Para tanto, a garantia do contraditório prévio à decisão de (não) recebimento da denúncia assume importância ímpar, já que a legitimidade das decisões judiciais imprescinde da prévia participação das partes afetadas pelos seus efeitos (notadamente nas previsões do art. 5º, LV e do art. 93, IX, ambos da CF).
Apesar disto, não andou bem o legislador brasileiro quando da regulamentação da questão, na medida em que, um tanto quanto confuso, positivou duas previsões de recebimento da denúncia, uma antes da manifestação da defesa (art. 396), e outra após (art. 399).
E o grande problema é que a prática dos Tribunais tem sido no sentido de considerar o recebimento da denúncia antes da manifestação da defesa, sem, portanto, um contraditório prévio, evidenciando um claro sintoma inquisitório.
Não por outra razão que este sintoma acaba por desenhar uma realidade em que dificilmente os juízes rejeitam as denúncias no Brasil, já que, é claro, não aguardaram a consagração do contraditório para proferirem as decisões.
Daí se extrai a importância da defesa em pressionar uma desarticulação desta postura inquisitória, propondo uma solução hermenêutica para esta confusão do legislador, tal qual a aventada pelo Prof.

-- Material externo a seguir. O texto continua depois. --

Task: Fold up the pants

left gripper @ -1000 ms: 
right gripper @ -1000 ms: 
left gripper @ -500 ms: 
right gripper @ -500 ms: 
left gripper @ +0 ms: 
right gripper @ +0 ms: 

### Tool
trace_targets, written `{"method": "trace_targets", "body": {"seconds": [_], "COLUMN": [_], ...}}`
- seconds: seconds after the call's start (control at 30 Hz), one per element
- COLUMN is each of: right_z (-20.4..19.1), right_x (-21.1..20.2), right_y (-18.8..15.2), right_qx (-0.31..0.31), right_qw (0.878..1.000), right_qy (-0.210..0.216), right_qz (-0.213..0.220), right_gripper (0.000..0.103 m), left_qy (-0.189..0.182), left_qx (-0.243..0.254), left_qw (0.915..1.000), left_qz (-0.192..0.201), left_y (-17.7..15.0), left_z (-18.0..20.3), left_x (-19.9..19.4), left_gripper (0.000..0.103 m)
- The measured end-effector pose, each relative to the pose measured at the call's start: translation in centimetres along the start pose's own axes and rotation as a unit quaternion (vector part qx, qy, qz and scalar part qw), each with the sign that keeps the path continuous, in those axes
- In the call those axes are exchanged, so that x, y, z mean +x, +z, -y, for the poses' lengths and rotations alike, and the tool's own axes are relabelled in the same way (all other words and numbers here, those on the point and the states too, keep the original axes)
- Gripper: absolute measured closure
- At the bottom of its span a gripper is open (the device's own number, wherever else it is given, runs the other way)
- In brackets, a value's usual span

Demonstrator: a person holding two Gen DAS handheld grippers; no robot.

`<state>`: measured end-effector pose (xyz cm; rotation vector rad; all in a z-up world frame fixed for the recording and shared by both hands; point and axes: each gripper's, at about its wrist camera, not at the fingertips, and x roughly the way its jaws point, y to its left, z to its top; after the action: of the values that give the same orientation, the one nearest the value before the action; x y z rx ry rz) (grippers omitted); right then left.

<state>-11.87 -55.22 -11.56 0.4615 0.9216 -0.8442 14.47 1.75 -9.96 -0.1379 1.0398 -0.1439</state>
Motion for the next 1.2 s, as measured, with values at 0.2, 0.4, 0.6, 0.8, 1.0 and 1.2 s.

Aury Lopes Jr., que se demonstra a mais adequada.
A proposta seria de uma interpretação do artigo 396 do CPP conforme à Constituição da República (art. 5, LV; art. 93, IX etc.), de sorte a entender a citação mencionada no artigo 396 como sendo apenas uma notificação, a exemplo da do artigo 55 da Lei de Tóxicos (n. 11.343/06), de tal sorte que o recebimento descrito nele seria tão somente formal, necessitando do indispensável aperfeiçoamento pelo material/válido do artigo 399.
Mas não é suficiente.
Logo após, como defendido pelo processualista gaúcho, pertinente o ataque da situação pela nulidade parcial sem redução de texto, afastando o sentido de admissibilidade da ação penal do artigo 396, realocando-o para o artigo 399 do CPP.

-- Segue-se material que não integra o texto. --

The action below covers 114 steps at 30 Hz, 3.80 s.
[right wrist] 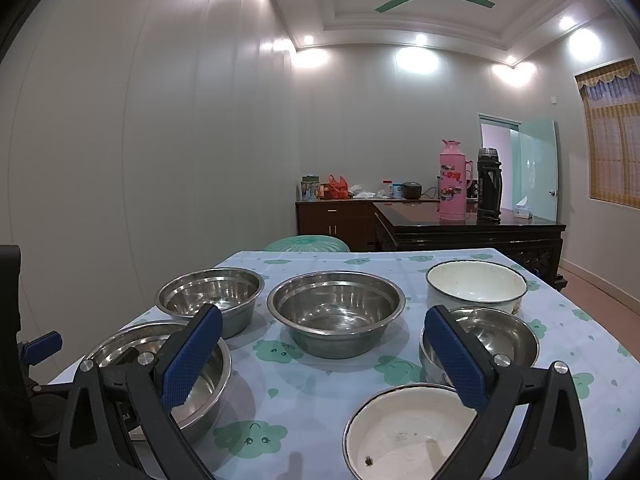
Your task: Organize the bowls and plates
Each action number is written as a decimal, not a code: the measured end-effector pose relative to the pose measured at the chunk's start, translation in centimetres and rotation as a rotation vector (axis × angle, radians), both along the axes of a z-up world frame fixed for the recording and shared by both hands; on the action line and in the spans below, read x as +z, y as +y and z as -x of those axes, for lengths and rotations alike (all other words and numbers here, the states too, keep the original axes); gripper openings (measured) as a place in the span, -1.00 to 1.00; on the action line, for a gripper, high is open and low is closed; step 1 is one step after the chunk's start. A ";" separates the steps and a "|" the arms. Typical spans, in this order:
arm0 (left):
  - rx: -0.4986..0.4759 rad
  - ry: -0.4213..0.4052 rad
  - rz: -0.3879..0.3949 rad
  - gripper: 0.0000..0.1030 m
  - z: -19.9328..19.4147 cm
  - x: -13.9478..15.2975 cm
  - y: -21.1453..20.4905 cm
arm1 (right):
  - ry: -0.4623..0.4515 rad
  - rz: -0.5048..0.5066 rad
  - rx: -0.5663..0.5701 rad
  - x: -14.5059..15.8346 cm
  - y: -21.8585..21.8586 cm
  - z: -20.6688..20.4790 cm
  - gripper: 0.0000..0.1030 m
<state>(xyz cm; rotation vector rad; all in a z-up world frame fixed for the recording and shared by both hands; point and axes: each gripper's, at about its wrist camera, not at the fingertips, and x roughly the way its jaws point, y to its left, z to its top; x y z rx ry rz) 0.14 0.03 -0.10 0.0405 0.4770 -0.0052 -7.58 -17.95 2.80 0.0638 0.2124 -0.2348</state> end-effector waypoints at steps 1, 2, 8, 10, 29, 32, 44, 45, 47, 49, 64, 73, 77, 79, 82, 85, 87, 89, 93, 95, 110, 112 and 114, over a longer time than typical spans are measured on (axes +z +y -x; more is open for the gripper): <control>-0.001 0.001 0.000 0.98 0.0 0.0 0.0 | 0.000 0.000 0.001 0.0 0.0 0.0 0.99; -0.001 0.001 0.000 0.98 0.0 0.0 0.0 | 0.000 0.000 0.002 0.0 0.0 0.0 0.99; -0.001 -0.001 0.001 0.98 0.3 0.0 0.4 | 0.002 -0.001 0.004 -0.1 0.0 0.0 0.99; -0.002 -0.002 0.003 0.98 0.4 0.0 0.5 | 0.001 0.000 0.005 -0.1 0.0 -0.1 0.99; -0.006 0.000 -0.009 0.98 0.4 -0.5 -0.4 | 0.002 -0.001 0.006 -0.1 0.0 -0.1 0.99; -0.010 0.000 -0.015 0.98 0.5 -0.4 -0.7 | 0.001 -0.003 0.003 -0.2 -0.1 0.0 0.99; -0.010 0.039 -0.034 0.98 0.4 -0.3 -0.7 | 0.003 -0.002 0.009 -0.3 0.0 -0.1 0.99; -0.012 0.052 -0.027 0.98 0.3 -0.3 -0.6 | 0.004 -0.003 0.011 -0.3 0.0 -0.2 0.99; -0.014 0.062 -0.026 0.98 0.2 -0.2 -0.4 | 0.006 -0.004 0.014 -0.3 0.1 -0.2 0.99; -0.017 0.065 -0.020 0.98 0.1 -0.1 -0.2 | 0.008 -0.004 0.015 -0.3 0.1 -0.2 0.99; 0.002 0.071 0.057 0.86 -1.3 1.5 7.0 | 0.105 -0.053 0.203 -1.0 1.4 -1.8 0.98; -0.105 0.227 0.112 0.09 -4.4 0.2 8.7 | 0.363 -0.131 0.407 -1.7 2.7 -6.2 -0.10; -0.187 0.274 0.117 0.08 -4.8 -0.1 7.6 | 0.435 -0.187 0.425 -3.2 2.6 -7.7 -0.10; -0.214 0.308 0.117 -0.01 -5.4 -0.2 7.4 | 0.459 -0.200 0.432 -3.7 2.4 -8.2 -0.10; -0.248 0.344 0.121 -0.27 -6.0 -0.6 6.8 | 0.492 -0.210 0.443 -4.4 2.6 -8.5 -0.22; -0.281 0.371 0.131 -0.38 -6.2 -1.0 6.2 | 0.523 -0.218 0.457 -5.3 2.6 -9.3 -0.44; -0.277 0.377 0.122 -0.38 -6.4 -1.4 5.9 | 0.525 -0.241 0.471 -5.4 2.4 -9.3 -0.45; -0.279 0.391 0.129 -0.39 -6.6 -1.8 5.8 | 0.523 -0.243 0.474 -5.6 2.3 -9.4 -0.45; -0.285 0.414 0.138 -0.45 -7.1 -2.6 5.6 | 0.523 -0.263 0.482 -5.8 2.2 -9.7 -0.45; -0.281 0.420 0.154 -0.50 -7.1 -2.9 5.6 | 0.521 -0.250 0.478 -5.7 2.4 -9.7 -0.45; -0.274 0.313 0.140 -0.57 -6.6 1.8 5.8 | 0.493 -0.268 0.471 -2.5 2.3 -9.9 -0.49; -0.270 0.289 0.132 -0.57 -7.4 2.8 5.7 | 0.479 -0.250 0.468 -1.3 2.5 -10.6 -0.49; -0.267 0.268 0.125 -0.57 -8.5 3.9 5.6 | 0.459 -0.230 0.464 0.0 2.6 -11.6 -0.49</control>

Não obstante, via de regra, quando os juízes têm efetivado o contraditório prévio nesta fase, e, em decorrência dele, decidem pela rejeição da denúncia (art. 395) ou absolvição sumária (art. 397) – pela economia processual e para impedir acusações infundadas –, o acusador público tem adotado posturas contrárias, no sentido de recorrer aos Tribunais que, geralmente, têm, por comodidade, reformado as decisões e optado pelo prosseguimento da ação penal.
Mas a defesa não pode desanimar e se intimidar!
Pelo contrário, deve pressionar ainda mais, não abrindo mão de contrarrazoar e proferir sustentações orais nos recursos dos acusadores. Ainda, se necessário, deve a defesa também recorrer das decisões que vierem a reformar as rejeições das denúncias ou absolvições sumárias.
Ora, afinal de contas, a não aplicação de algum dos artigos 395 ou 397 do CPP – em primeira ou última instância –, acaba por resultar num verdadeiro vilipêndio de garantias fundamentais do cidadão vítima de um processo em que, por si só – sem contar as medidas cautelares e demais restrições –, já é uma punição, instrumentalizada e camuflada em um rito promovedor de angústias, preconceitos e tudo de negativo que daí decorre.
Agora, para os alienados, incapazes de se sensibilizarem com a violação de direitos fundamentais – alheia, é claro –, dar seguimento a um processo passível de qualquer das causas de rejeição da denúncia ou absolvição sumária, por desrespeitar a economia processual, resulta num verdadeiro assalto aos cofres públicos, praticado, em concurso de pessoas, através de reiterados atos de delegados, promotores e juízes, que, se foram confrontados por uma defesa digna, se silenciaram a estes argumentos para interromper um processo injusto com o cidadão e por demais dispendioso para as finanças públicas.